If they are under 40 years of age, they have known nothing other than military rule and political deceit. On breathing the air of freedom of thought and expression, it is easy for them to bear witness to how Kashmir has been deprived of determining its own future. Their academic work becomes effortless resistance.

It is causing many world capitals to learn that the dispute over the State of J&K is not fully understood. And more immediately, that not all is well in Kashmir. Such work provides a qualitatively different interpretation of the dispute. It is not going unnoticed.

The third aspect of the political maturation of Kashmir is the anger of the politically radical insurgency among its young. It is an anger powered by the knowledge that in recent history scores of smaller nations in the former Soviet Union great state and the experimental post-colonial ones of Indonesia, Sudan and Ethiopia have demanded freedom and won.

In part, these nations have reaped, successfully, the results of an “emerging” (albeit for almost three decades now) new world order. This political youth bulge understands future history as they learn about the Quebecois, Scots, Kurds, Uyghurs, Catalan and other nations that negotiate or agitate for greater political equality and access equity. They are many and they know that they are on the right side of history.
Incremental resistance

However, such vocal segments of society, even combined, are a minority in any resistance against injustice. What of the less outspoken or non-vocal sections of society?
The last installment of this column argued that the time for incremental progress toward the resolution of the conflicted dispute (CBMs, “jobs for youth” and the so-called “peace process”) over Kashmir has passed; that it was time for state to state (so statist) efforts at resolution to accept hard political truths to unravel the tangled web woven by conventional statecraft.

Resolution, we argued, can be expected only with a paradigm shift in idea. This can either be forced or it can evolve. The choice between these options is in the making as we speak.

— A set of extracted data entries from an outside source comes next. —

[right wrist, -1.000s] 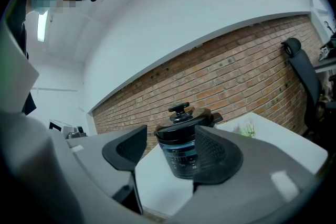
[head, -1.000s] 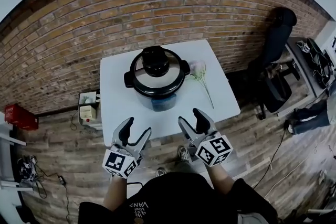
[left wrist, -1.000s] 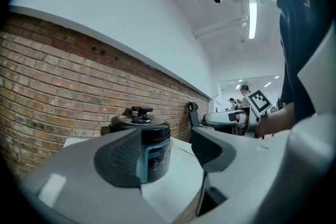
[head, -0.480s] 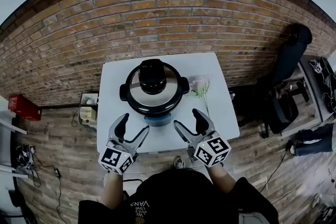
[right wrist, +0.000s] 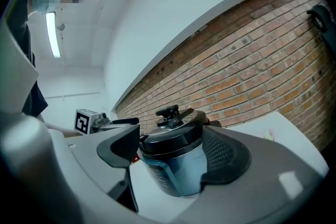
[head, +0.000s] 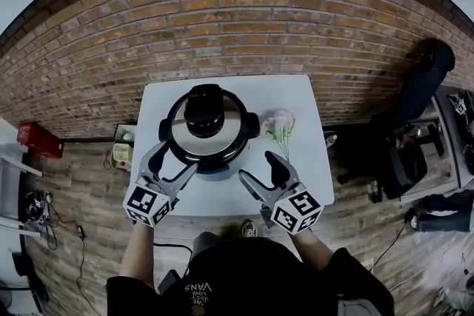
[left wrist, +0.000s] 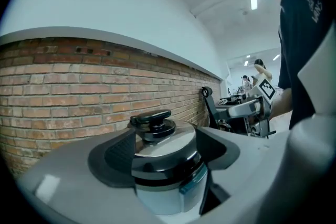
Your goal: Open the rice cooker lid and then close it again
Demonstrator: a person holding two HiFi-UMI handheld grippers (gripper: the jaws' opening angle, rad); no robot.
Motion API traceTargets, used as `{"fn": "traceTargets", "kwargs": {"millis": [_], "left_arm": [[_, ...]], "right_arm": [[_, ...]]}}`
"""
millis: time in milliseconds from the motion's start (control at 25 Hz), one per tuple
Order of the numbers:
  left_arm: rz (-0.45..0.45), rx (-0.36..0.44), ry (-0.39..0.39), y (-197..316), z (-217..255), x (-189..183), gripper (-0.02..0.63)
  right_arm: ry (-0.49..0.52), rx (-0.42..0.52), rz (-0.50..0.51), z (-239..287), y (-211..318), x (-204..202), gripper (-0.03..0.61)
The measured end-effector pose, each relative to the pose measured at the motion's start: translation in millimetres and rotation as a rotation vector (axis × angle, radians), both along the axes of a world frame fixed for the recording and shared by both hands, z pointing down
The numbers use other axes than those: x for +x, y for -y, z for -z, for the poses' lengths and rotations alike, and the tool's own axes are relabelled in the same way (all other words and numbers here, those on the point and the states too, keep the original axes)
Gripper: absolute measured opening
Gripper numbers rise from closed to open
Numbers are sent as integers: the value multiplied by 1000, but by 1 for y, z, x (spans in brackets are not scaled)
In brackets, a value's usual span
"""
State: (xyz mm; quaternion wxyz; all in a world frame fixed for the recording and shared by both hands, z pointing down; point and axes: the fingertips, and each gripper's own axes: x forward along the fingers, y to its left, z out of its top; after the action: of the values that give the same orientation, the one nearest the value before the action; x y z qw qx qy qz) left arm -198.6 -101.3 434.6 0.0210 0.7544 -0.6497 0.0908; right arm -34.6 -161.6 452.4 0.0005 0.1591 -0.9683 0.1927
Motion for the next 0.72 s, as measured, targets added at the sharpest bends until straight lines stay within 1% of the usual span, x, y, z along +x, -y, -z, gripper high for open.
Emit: {"fn": "traceTargets", "kwargs": {"millis": [120,200,320,440,600,720], "left_arm": [[-41,-26,49,13,4,-6,337],[-85,-41,79,23,7,-9,337],[-152,-68,130,37,7,-15,337],[-217,-77,158,50,14,-20,337],[-348,-110,211,68,16,-14,337],[-412,-134,246,84,15,-12,337]], "right_arm": [[-7,4,22,-1,-2,1,365],[-5,0,12,-3,-3,3,365],[-17,-9,-22,-7,-5,4,365],[-19,-32,-68,-8,-6,2,365],[-20,-36,-110,-6,-9,-2,365],[-10,-43,-141,-7,-6,-5,365]]}}
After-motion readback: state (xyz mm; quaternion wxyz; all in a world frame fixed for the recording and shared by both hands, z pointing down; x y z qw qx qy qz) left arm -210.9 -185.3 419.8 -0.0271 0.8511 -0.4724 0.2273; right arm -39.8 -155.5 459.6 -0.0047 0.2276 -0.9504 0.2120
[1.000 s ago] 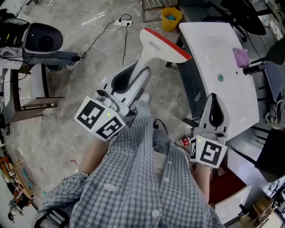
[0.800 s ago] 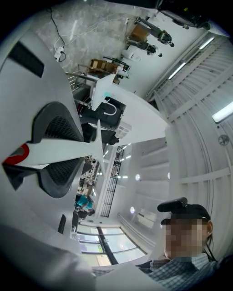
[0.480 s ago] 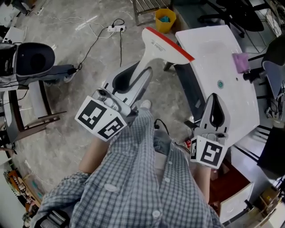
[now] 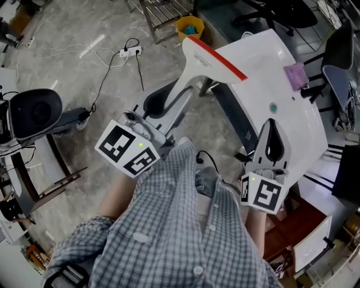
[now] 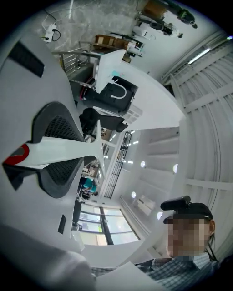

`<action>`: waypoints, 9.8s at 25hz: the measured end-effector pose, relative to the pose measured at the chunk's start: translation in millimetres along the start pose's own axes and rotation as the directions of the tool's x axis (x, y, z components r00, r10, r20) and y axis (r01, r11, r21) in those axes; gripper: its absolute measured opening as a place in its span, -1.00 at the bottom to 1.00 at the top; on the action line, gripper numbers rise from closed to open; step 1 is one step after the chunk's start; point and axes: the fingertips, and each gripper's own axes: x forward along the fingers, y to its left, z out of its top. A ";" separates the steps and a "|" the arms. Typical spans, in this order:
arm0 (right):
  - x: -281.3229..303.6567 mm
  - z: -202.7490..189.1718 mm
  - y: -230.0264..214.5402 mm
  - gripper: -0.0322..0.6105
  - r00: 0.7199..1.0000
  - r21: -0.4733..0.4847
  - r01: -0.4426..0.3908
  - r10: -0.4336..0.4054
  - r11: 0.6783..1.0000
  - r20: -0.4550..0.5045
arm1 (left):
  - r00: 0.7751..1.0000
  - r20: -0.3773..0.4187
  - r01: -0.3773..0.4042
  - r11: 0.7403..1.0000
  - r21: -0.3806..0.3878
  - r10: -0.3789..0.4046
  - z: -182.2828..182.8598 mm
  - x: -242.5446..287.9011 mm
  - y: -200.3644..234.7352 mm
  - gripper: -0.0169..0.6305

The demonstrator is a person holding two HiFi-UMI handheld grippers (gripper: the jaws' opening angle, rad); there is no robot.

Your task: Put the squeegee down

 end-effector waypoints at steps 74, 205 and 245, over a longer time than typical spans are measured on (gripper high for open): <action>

Meanwhile, resistance will continue in all the forms that we have grown familiar with, including writings and speechmaking, strikes and stone pelting, armed insurgency and unarmed protectors. All of them together, however, are but a small segment of society.

What of the civil society majority, sometimes unfairly called the “silent” majority? Homemakers and teachers, farmers and shopkeepers, academics and NGO workers, journalists and researchers, corporate workers and small business employees, shopkeepers and entrepreneurs. What must they do to resist as they continue to lead their everyday lives?

Even when their lives are illegitimately intruded on, people want to lead normal lives. To sell and buy, teach and learn, read and write, circle families and friends. Governmentality works to intrude in all these arenas, to be omnipresent in the interests of control. It must be resisted even under normal circumstances. But, under conditions of territorial occupation, oppressive power or citizen suppression (whichever is your interpretation of our condition in Kashmir) it must be resisted in the interests of collective self-determination and individual privacy; it must be resisted every day despite the abundant use of state guile.

This last comes in many forms. With propaganda, by telling us that we can be “global” before the “local”. Resist it, because we cannot understand globalism by abdicating localism. By coopting us, to make us employees of governmentality. Literally, so that our livelihood depends on it; metaphorically, so that we feel (irrationally) beholden to it. Reason out of it, because it is not natural. Another guile is to use us as the state’s “assets” in our roles as writers, academics, businesspersons or employees by recruiting us for anti-people projects, to divulge strategies and even to inform. Reject it out of hand, because that is betrayal.
These methods of resistance are slow and long term. But they are a method and a loyal response. Call it the incremental resistance of citizens.